**Work task**
Where a line below carries the word "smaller", include it in the count, then give the count alone.

**Recorded data**
════════════════
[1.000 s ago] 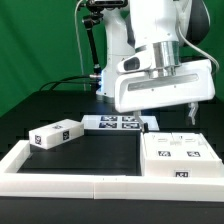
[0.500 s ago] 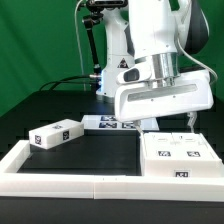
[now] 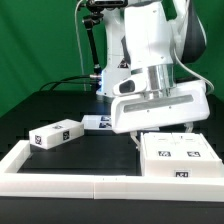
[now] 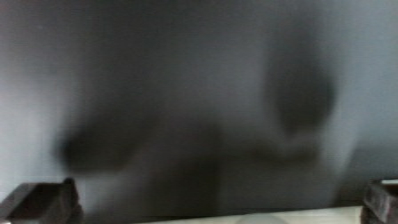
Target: Assemble cabinet
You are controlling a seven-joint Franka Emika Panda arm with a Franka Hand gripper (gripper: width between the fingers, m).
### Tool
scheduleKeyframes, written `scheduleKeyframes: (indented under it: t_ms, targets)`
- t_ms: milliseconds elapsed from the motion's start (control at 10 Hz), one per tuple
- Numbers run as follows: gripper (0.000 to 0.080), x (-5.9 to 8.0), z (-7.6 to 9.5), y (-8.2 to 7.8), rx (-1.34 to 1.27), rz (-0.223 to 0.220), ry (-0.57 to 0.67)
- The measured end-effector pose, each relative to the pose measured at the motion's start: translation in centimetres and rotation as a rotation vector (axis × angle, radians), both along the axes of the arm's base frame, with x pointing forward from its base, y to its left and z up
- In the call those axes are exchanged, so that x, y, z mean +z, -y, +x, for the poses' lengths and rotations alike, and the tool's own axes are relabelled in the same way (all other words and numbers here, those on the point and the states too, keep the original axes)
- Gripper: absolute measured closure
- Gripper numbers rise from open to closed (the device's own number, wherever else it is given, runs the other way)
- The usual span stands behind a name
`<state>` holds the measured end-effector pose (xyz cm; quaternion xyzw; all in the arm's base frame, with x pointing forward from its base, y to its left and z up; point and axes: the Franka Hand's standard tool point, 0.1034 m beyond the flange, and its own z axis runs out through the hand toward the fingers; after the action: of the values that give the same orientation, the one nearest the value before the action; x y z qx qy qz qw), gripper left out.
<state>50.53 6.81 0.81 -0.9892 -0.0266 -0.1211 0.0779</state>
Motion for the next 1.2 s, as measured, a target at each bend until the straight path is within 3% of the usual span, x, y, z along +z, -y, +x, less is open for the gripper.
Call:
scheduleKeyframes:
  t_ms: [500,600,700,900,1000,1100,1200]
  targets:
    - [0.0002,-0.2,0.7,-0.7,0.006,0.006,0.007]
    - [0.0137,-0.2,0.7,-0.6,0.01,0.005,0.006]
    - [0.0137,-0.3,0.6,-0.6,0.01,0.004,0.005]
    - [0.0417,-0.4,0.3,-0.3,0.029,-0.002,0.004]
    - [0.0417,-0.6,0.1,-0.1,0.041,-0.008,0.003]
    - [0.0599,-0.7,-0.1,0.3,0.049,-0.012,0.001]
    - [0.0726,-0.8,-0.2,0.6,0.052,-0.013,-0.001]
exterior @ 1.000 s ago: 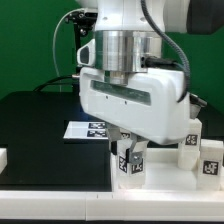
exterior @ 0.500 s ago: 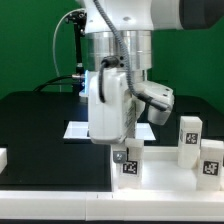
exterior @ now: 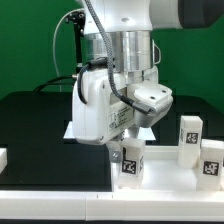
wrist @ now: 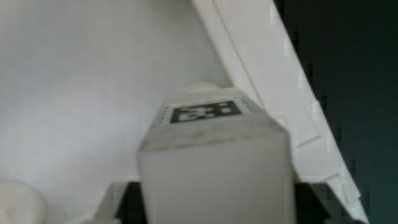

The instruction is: Assemble square table

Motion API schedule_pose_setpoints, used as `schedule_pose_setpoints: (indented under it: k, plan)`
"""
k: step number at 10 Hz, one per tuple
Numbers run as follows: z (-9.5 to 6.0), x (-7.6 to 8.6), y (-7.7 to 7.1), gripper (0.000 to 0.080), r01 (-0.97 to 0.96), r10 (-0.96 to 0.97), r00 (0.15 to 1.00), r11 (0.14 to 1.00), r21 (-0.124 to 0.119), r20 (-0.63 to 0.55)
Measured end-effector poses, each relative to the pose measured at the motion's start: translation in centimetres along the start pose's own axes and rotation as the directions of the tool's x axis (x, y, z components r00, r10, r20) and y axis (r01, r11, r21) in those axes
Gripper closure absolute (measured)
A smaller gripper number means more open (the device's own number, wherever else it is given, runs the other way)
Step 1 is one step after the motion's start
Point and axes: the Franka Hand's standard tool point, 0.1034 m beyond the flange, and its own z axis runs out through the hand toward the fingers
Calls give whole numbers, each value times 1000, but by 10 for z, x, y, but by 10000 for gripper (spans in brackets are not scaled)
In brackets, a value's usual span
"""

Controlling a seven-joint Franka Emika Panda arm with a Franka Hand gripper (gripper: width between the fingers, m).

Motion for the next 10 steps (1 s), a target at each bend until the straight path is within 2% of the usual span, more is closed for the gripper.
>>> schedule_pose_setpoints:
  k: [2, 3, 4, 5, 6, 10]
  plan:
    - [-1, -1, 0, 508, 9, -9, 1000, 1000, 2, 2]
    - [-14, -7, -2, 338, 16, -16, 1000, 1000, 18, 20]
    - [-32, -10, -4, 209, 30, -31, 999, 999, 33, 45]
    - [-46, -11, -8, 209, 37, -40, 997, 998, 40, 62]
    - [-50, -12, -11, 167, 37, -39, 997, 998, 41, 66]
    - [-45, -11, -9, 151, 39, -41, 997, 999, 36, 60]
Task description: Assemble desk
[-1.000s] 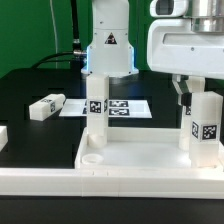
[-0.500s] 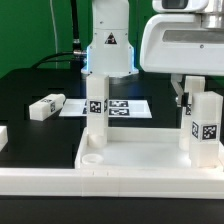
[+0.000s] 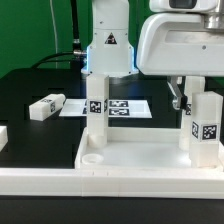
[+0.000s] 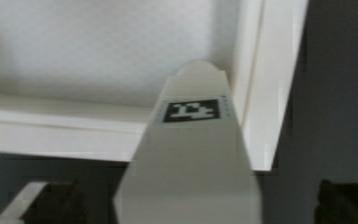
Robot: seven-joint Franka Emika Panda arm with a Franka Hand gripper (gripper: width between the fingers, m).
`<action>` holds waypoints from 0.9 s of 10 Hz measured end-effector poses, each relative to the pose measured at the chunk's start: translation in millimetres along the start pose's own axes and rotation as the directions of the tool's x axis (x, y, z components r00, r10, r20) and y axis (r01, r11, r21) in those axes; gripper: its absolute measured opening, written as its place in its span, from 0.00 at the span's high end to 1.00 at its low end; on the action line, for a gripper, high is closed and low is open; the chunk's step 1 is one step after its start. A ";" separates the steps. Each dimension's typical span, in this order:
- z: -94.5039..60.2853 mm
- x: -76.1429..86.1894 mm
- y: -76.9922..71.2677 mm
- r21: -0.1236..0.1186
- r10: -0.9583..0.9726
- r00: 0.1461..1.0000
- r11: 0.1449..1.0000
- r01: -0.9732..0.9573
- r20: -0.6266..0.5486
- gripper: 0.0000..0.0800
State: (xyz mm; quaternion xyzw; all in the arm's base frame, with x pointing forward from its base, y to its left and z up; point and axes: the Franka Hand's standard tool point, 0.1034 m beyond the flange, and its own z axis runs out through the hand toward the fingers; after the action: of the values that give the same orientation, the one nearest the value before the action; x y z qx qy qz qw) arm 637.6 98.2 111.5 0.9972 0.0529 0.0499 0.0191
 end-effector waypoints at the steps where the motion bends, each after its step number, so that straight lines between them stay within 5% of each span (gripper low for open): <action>1: 0.0 0.1 0.1 0.000 -0.005 1.000 1.000 0.005 0.000 0.19; 3: 0.4 -0.1 0.2 0.000 -0.001 1.000 1.000 0.001 0.000 0.54; 5: 0.6 -0.3 0.1 0.000 0.028 1.000 1.000 -0.028 0.001 0.64; 9: 0.8 -0.4 0.3 0.000 0.235 0.972 0.972 -0.235 0.001 0.64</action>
Offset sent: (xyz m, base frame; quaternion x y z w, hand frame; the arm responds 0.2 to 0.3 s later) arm 0.0000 0.0000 0.0000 0.0000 0.0000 0.0000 1.0000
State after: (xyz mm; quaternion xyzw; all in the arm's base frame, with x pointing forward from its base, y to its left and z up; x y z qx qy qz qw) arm 637.3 97.8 110.6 0.9965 -0.0652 0.0512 0.0128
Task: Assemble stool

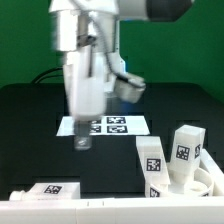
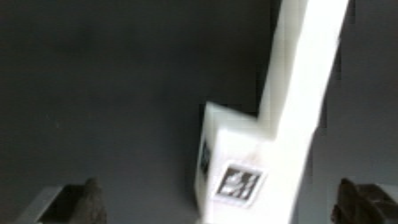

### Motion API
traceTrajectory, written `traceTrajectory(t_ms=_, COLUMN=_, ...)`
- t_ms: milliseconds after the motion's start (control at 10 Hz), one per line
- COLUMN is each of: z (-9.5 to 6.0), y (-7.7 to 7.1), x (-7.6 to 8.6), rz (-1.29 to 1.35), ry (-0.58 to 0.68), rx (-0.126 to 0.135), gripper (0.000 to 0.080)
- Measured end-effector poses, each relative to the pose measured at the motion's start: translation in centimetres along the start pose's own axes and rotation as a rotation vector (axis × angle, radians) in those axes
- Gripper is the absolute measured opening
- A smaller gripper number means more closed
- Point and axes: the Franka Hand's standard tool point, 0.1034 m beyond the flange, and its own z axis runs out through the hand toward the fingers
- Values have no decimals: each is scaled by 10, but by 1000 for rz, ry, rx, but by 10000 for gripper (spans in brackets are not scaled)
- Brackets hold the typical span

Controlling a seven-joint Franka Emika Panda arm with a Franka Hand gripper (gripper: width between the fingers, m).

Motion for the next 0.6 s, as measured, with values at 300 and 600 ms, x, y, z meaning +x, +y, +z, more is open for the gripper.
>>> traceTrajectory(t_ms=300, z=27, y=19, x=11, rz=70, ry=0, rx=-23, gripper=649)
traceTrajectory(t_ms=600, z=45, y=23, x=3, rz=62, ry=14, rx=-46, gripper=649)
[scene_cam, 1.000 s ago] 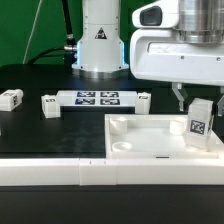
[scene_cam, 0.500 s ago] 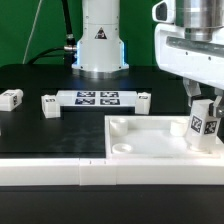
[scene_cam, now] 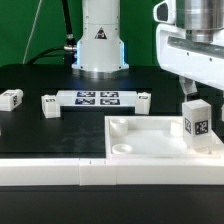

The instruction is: Assemble one leg

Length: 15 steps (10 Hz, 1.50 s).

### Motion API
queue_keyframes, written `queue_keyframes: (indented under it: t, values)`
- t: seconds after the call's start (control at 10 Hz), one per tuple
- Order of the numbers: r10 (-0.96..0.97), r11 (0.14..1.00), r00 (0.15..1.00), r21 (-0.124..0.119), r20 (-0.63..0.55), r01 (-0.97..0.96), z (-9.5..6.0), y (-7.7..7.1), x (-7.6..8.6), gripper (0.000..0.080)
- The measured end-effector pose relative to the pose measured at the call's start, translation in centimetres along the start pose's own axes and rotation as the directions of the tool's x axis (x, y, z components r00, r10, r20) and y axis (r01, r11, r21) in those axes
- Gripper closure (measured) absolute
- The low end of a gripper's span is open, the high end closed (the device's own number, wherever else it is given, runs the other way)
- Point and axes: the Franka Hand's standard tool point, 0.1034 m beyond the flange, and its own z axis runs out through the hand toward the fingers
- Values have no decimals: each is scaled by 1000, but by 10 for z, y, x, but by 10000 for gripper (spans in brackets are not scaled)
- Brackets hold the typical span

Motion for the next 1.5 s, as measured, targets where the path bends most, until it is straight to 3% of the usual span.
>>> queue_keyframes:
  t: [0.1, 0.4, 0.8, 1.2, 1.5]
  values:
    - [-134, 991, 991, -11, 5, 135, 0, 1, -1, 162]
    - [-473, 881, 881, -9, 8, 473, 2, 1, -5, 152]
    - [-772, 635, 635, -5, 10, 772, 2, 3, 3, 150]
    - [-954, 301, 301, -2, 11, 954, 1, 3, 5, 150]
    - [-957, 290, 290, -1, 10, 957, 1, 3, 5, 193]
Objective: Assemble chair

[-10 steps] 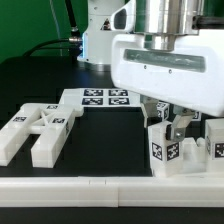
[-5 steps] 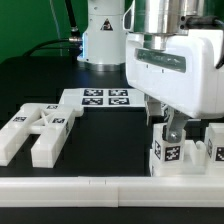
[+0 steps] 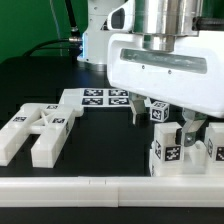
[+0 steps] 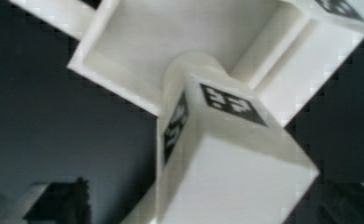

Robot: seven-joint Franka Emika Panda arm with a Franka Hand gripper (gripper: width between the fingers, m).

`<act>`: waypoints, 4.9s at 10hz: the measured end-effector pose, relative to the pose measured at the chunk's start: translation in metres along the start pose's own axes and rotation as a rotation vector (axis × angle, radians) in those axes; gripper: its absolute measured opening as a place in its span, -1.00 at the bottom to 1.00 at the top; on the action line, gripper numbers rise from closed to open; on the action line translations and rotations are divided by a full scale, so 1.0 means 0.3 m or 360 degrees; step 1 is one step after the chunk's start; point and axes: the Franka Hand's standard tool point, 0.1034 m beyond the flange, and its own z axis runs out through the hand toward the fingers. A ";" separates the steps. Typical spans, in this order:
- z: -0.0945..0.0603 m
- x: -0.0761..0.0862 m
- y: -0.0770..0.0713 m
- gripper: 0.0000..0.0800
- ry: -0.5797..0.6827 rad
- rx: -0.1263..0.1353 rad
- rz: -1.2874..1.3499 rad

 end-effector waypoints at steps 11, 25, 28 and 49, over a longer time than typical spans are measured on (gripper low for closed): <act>-0.004 -0.001 -0.003 0.60 0.0004 -0.0050 -0.1151; -0.005 -0.006 0.052 0.30 -0.0061 -0.0125 -0.0546; -0.047 -0.026 0.033 0.61 -0.0062 -0.0102 -0.0600; -0.073 -0.104 0.144 0.62 -0.0065 -0.0060 -0.0902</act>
Offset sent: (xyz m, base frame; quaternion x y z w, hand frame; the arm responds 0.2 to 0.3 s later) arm 0.0027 0.0134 0.0042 -0.0136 -0.0363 -0.1761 0.9836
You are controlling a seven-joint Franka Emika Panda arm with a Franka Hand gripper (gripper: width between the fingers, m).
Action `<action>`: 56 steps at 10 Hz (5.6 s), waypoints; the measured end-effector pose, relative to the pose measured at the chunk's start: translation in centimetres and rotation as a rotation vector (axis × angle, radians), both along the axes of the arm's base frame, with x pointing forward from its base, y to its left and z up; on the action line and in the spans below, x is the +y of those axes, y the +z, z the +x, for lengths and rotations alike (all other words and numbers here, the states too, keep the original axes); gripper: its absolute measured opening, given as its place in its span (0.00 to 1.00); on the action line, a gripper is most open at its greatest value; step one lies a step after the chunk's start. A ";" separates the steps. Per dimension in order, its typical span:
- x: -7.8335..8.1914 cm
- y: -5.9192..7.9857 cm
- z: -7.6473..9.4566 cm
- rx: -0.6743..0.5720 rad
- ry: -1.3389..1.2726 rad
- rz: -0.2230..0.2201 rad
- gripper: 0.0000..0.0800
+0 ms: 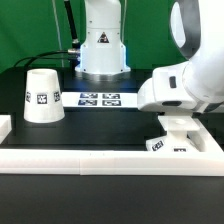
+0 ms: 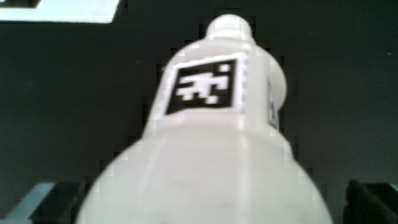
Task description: Assemble lamp
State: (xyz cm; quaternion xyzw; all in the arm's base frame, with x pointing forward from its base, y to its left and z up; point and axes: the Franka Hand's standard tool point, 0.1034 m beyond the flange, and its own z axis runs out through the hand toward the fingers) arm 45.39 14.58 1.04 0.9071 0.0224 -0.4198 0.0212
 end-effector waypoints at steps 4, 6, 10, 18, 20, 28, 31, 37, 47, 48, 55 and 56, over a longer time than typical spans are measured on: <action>-0.2 -0.4 -0.3 -0.003 0.000 -0.001 0.72; -0.2 -0.4 -0.3 -0.003 0.000 -0.001 0.72; -0.9 0.7 0.5 -0.010 0.045 0.068 0.72; -3.0 6.1 2.6 -0.043 0.035 0.106 0.72; -3.0 5.8 3.0 -0.064 0.036 0.112 0.72; -4.6 8.2 6.5 -0.631 0.040 0.153 0.72; -4.9 8.3 7.3 -0.808 0.037 0.155 0.72; -5.5 7.8 8.3 -1.005 0.091 0.176 0.72; -5.3 11.1 11.0 -1.006 0.164 0.208 0.72; -5.4 13.1 12.9 -1.025 0.180 0.216 0.72; -5.5 13.0 13.8 -1.154 0.215 0.218 0.72; -5.3 13.7 14.7 -1.187 0.218 0.219 0.72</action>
Offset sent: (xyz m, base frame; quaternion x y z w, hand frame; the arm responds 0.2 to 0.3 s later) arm 0.0000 0.0000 0.0000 0.0000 0.0000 0.0000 1.0000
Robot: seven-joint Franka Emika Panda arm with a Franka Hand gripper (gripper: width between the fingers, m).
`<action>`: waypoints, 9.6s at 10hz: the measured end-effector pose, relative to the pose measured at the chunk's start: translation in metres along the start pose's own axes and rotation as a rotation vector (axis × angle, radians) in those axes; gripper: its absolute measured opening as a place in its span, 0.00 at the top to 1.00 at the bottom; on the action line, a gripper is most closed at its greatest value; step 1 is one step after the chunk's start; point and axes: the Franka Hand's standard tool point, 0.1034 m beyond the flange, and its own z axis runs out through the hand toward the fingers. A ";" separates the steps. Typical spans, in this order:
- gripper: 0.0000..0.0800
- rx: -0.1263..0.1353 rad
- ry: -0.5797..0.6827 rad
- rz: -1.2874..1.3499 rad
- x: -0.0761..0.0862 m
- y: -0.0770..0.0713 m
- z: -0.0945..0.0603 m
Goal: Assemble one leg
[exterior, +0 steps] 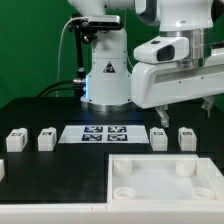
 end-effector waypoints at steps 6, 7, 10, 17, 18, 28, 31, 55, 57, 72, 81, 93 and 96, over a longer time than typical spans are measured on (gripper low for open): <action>0.19 0.000 0.000 0.000 0.000 0.000 0.000; 0.19 0.000 0.000 0.000 0.000 0.000 0.000; 0.19 0.004 -0.010 0.260 -0.001 -0.009 0.006; 0.19 0.149 -0.625 0.306 0.004 -0.029 0.011; 0.19 0.158 -0.672 0.304 -0.001 -0.032 0.010; 0.19 0.133 -0.753 0.490 -0.030 -0.059 0.049; 0.19 0.190 -0.898 0.572 -0.052 -0.076 0.067; 0.64 0.131 -0.452 0.490 -0.007 0.007 -0.021; 0.64 0.096 -0.283 0.478 0.014 0.027 -0.029; 0.64 -0.128 0.525 0.432 0.112 0.099 -0.047; 0.64 -0.107 0.504 0.421 0.123 0.085 -0.009; 0.64 -0.142 0.604 0.439 0.116 0.081 0.006; 0.33 -0.142 0.604 0.439 0.116 0.081 0.006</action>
Offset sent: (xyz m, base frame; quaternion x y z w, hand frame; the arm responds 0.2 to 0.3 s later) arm 0.0000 0.0000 0.0000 0.0000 -0.0899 0.0000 0.9960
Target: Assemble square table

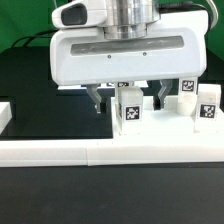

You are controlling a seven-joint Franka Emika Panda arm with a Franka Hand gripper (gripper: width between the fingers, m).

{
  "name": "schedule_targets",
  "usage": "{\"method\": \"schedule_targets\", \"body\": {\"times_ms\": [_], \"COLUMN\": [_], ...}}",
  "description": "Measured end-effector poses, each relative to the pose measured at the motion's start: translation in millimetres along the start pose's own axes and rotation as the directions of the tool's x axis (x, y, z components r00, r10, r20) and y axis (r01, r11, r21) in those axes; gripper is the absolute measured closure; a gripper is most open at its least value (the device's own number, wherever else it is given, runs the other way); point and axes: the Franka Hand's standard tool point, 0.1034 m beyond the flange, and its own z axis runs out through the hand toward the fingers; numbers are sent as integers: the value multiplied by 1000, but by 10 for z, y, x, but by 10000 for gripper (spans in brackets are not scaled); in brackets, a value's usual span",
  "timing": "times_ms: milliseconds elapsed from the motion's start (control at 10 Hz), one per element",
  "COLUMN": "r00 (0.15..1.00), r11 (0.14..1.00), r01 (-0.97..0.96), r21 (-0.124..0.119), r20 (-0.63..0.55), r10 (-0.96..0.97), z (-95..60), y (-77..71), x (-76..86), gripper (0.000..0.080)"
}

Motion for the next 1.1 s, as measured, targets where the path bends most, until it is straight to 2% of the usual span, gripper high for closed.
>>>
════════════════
**Result of the task**
2